The bench press is one of the standard exercises that serves as a barometer for total upper-body strength. From sports to powerlifting competitions, your performance on the bench press goes a long way to developing the strength and muscular endurance necessary to succeed. To improve and increase your one-rep max for the bench press, you need to do more than standard bench presses. If incorporated properly into your routine, dumbbell presses can help develop the stabilization necessary to push past your current barbell bench press max.
  1. Bench Press Max

    • Like any lift, you have a ceiling on how much weight you can move through the plane of motion of the exercise. The technical calculation of your bench max is called the one-rep max (1RM) for the barbell bench press. Basically, this is the most weight you can press for one complete repetition. Often, official bench marks for recording your 1RM bench press will require that you complete two reps to ensure that you genuinely press the weight through one full repetition. The muscles used for the bench press go beyond just the chest; your triceps, deltoids, trapezius and core muscles all contribute to pressing the weight upward and controlling it downward.

    Dumbbells and Muscle Engagement

    • Training with dumbbells for improving your bench press max should be done as a complementary exercise. You won’t ever be able to surpass your barbell bench press max using dumbbells; what dumbbell bench presses will do is engage a broader network of stabilizer muscles in the arms, shoulders, neck and core. This increased stabilization, over time, will improve fast-twitch muscle response that will work in conjunction with your barbell presses to increase the weight you can press.

    Equalization of Strength

    • Another benefit of dumbbell work is that it will help equalize strength in each arm. Barbell exercises tend to broadly distribute force across the bar, which lets your dominant arm overcompensate for your weaker arm.
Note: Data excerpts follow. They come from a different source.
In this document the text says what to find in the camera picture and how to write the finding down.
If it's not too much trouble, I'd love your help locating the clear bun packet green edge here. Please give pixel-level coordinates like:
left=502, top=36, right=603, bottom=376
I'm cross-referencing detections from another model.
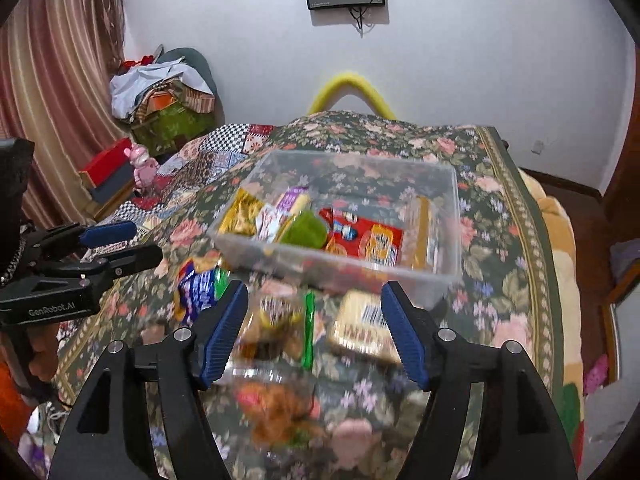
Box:
left=240, top=290, right=316, bottom=371

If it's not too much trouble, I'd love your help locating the yellow fleece blanket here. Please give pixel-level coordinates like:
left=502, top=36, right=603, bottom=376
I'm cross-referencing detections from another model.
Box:
left=517, top=167, right=586, bottom=411

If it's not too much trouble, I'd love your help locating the person's left hand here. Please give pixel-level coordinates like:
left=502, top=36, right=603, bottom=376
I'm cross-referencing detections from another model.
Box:
left=29, top=324, right=61, bottom=383

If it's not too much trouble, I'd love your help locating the clear orange snack packet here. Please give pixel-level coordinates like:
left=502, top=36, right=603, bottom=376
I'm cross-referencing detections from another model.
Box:
left=235, top=375, right=326, bottom=451

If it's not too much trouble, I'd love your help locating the grey flat box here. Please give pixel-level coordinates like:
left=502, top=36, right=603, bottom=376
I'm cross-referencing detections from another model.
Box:
left=90, top=162, right=138, bottom=211

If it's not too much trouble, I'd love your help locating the blue snack packet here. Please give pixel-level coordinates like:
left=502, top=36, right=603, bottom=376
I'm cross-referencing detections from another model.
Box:
left=175, top=260, right=231, bottom=326

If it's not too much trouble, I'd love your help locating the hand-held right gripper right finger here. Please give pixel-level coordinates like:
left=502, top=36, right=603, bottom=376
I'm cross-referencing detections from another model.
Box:
left=380, top=281, right=576, bottom=480

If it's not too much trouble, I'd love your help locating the golden biscuit packet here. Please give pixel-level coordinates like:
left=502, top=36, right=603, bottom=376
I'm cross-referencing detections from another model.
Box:
left=405, top=197, right=441, bottom=273

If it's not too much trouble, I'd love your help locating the pile of clothes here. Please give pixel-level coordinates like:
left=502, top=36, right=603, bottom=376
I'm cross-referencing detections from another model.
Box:
left=110, top=57, right=216, bottom=121

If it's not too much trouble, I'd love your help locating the yellow foam tube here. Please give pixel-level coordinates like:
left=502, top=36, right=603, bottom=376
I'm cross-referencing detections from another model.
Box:
left=306, top=72, right=396, bottom=120

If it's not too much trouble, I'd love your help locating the black monitor cable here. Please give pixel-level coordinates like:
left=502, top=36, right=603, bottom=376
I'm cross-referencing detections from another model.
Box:
left=350, top=5, right=372, bottom=34

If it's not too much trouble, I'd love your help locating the pink cloth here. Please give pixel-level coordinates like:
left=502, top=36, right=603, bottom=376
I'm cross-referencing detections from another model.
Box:
left=585, top=355, right=608, bottom=396

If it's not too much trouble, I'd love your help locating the clear plastic container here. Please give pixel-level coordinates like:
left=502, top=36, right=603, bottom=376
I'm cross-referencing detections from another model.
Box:
left=207, top=149, right=463, bottom=296

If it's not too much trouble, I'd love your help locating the purple snack packet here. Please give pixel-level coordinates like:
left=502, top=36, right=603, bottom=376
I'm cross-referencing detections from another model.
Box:
left=272, top=187, right=311, bottom=221

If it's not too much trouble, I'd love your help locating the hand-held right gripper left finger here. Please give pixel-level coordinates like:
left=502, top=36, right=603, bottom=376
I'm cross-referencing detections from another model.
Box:
left=47, top=280, right=249, bottom=480

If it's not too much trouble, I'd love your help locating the striped red curtain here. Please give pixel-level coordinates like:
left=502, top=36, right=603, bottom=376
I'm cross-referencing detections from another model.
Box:
left=0, top=0, right=131, bottom=231

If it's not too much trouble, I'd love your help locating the green plastic cup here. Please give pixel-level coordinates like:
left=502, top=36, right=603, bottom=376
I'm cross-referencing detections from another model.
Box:
left=277, top=210, right=328, bottom=248

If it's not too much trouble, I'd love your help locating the red box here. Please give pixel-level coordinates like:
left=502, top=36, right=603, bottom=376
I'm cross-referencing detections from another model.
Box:
left=79, top=137, right=133, bottom=186

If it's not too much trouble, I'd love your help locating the white red snack packet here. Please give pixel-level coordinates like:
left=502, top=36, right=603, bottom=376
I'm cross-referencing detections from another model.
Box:
left=255, top=205, right=282, bottom=242

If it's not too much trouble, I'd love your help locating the tan cake packet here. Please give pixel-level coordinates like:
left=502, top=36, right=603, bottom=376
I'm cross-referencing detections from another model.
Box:
left=325, top=290, right=401, bottom=363

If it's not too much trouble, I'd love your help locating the white wardrobe door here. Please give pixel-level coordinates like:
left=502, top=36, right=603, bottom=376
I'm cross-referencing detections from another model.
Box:
left=585, top=280, right=640, bottom=461

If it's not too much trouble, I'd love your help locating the gold foil snack packet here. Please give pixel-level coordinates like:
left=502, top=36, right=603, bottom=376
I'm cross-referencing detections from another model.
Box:
left=217, top=187, right=266, bottom=238

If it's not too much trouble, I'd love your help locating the grey cushion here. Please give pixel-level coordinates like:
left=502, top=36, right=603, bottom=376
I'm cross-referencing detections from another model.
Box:
left=160, top=47, right=218, bottom=101

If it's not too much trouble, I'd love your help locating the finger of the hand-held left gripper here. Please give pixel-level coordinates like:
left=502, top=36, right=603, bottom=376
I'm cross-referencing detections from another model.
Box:
left=25, top=221, right=137, bottom=261
left=35, top=244, right=163, bottom=291

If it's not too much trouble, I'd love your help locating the pink bunny toy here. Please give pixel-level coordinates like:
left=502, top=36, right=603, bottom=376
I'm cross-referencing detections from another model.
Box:
left=129, top=144, right=160, bottom=196

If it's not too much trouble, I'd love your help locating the patchwork quilt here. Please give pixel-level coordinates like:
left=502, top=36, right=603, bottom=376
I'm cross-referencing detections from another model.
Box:
left=95, top=122, right=276, bottom=231
If this is the case, it means that when you try to press your max on the bench press, you’re performance will be less than your potential. It’s like pressing with one and a half arms. Dumbbell presses help each arm become equally strong, which improves barbell bench press performance over time.

    Impact on 1RM

    • Dumbbell work can improve your max weight for the bench press, but only if you fold in exercises correctly. Obviously, you need to continue with your barbell bench presses, but you can also do one to two sets of dumbbell presses once or twice each week. Also, use a set structure that promotes the development of power, such as a pyramid set or a progressive 5x5 set. For two or three sessions every five to seven weeks, swap out barbell presses for dumbbell presses only. This will reduce the level to which your body acclimates to your routine. Also, alternate between lateral, incline and decline presses with barbells and dumbbells to increase your lateral bench press max over time.